From: "J. Bruce Fields" <bfields@citi.umich.edu>
Subject: [PATCH] nfsd: fix buffer overrun decoding NFSv4 acl
Date: Mon,  1 Sep 2008 14:51:02 -0400
Message-ID: <1220295062-10957-2-git-send-email-bfields@citi.umich.edu>
References: <1220295062-10957-1-git-send-email-bfields@citi.umich.edu>
Cc: linux-nfs@vger.kernel.org, linux-kernel@vger.kernel.org,
	"J. Bruce Fields" <bfields@citi.umich.edu>,
	David Richter <richterd@citi.umich.edu>
To: stable@kernel.org
Return-path: <linux-nfs-owner@vger.kernel.org>
Received: from mail.fieldses.org ([66.93.2.214]:57155 "EHLO fieldses.org"
	rhost-flags-OK-OK-OK-OK) by vger.kernel.org with ESMTP
	id S1750737AbYIASvH (ORCPT <rfc822;linux-nfs@vger.kernel.org>);
	Mon, 1 Sep 2008 14:51:07 -0400
In-Reply-To: <1220295062-10957-1-git-send-email-bfields@citi.umich.edu>
Sender: linux-nfs-owner@vger.kernel.org
List-ID: <linux-nfs.vger.kernel.org>

The array we kmalloc() here is not large enough.

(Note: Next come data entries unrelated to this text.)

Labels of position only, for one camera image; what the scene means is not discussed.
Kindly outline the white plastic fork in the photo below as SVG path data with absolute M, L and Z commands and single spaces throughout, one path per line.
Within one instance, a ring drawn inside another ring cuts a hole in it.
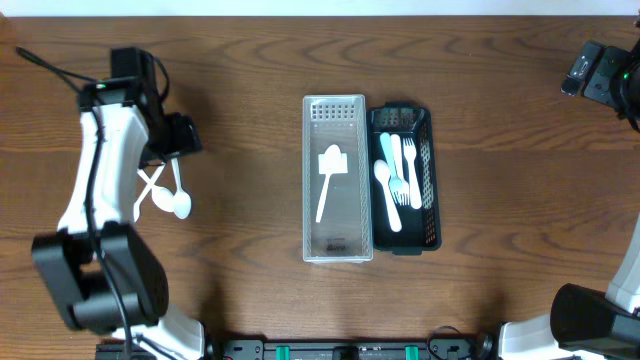
M 410 205 L 413 209 L 420 209 L 422 207 L 422 200 L 415 166 L 417 156 L 416 146 L 413 140 L 409 137 L 402 140 L 402 145 L 403 153 L 409 169 Z

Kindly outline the pink plastic fork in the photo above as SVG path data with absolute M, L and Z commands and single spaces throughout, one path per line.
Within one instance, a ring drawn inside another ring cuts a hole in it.
M 401 138 L 398 134 L 391 135 L 391 143 L 394 153 L 394 162 L 396 166 L 396 173 L 398 178 L 400 179 L 400 190 L 399 190 L 399 204 L 406 206 L 409 204 L 409 184 L 404 178 L 404 167 L 403 167 L 403 158 L 402 158 L 402 146 L 401 146 Z

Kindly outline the pink-white plastic spoon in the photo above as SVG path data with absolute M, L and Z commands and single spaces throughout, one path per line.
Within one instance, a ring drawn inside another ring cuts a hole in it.
M 383 160 L 376 160 L 374 163 L 374 176 L 381 184 L 383 189 L 384 201 L 387 211 L 390 229 L 393 232 L 402 230 L 402 223 L 394 203 L 394 199 L 390 190 L 391 174 L 387 163 Z

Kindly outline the white plastic spoon crossed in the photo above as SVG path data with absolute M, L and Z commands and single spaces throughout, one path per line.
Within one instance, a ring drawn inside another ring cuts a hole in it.
M 165 212 L 174 211 L 173 193 L 169 189 L 160 187 L 155 183 L 149 193 L 151 193 L 152 201 L 158 208 Z

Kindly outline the pale blue plastic fork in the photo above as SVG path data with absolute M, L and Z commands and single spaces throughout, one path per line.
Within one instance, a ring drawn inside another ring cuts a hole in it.
M 403 205 L 405 196 L 402 181 L 396 171 L 391 135 L 387 132 L 381 133 L 380 143 L 390 171 L 389 188 L 394 198 L 394 202 L 398 205 Z

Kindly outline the white plastic spoon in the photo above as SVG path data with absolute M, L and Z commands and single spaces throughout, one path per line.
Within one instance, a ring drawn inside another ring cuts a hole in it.
M 155 185 L 156 181 L 161 176 L 164 168 L 165 168 L 165 164 L 159 165 L 151 176 L 148 176 L 143 169 L 139 169 L 137 171 L 138 175 L 146 182 L 146 185 L 133 205 L 133 218 L 135 222 L 137 222 L 140 217 L 141 203 L 143 202 L 147 194 L 152 190 L 152 187 Z
M 177 158 L 173 158 L 171 160 L 171 165 L 176 184 L 176 192 L 173 196 L 174 214 L 177 218 L 184 220 L 191 213 L 192 199 L 191 196 L 182 187 L 182 177 L 179 160 Z
M 333 174 L 340 172 L 342 165 L 342 155 L 339 146 L 337 144 L 330 145 L 323 154 L 318 155 L 318 160 L 319 173 L 325 176 L 315 217 L 315 221 L 320 223 L 326 204 L 330 178 Z

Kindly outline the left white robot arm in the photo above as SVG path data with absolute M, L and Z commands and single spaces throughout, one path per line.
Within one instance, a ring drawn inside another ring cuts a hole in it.
M 159 260 L 135 231 L 138 174 L 173 155 L 171 121 L 139 78 L 86 85 L 81 157 L 69 205 L 31 254 L 66 326 L 111 335 L 158 359 L 203 359 L 203 325 L 169 302 Z

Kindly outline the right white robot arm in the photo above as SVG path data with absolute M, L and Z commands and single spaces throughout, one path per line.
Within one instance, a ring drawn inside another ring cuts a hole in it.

Thanks to Johann Dahm and David Richter for bug report and testing.

Signed-off-by: J. Bruce Fields <bfields@citi.umich.edu>
Cc: David Richter <richterd@citi.umich.edu>
Tested-by: Johann Dahm <jdahm@umich.edu>
---
 fs/nfsd/nfs4acl.c |    2 +-
 1 files changed, 1 insertions(+), 1 deletions(-)

diff --git a/fs/nfsd/nfs4acl.c b/fs/nfsd/nfs4acl.c
index b6ed383..54b8b41 100644
--- a/fs/nfsd/nfs4acl.c
+++ b/fs/nfsd/nfs4acl.c
@@ -443,7 +443,7 @@ init_state(struct posix_acl_state *state, int cnt)
 	 * enough space for either:
 	 */
 	alloc = sizeof(struct posix_ace_state_array)
-		+ cnt*sizeof(struct posix_ace_state);
+		+ cnt*sizeof(struct posix_user_ace_state);
 	state->users = kzalloc(alloc, GFP_KERNEL);
 	if (!state->users)
 		return -ENOMEM;
-- 
1.5.5.rc1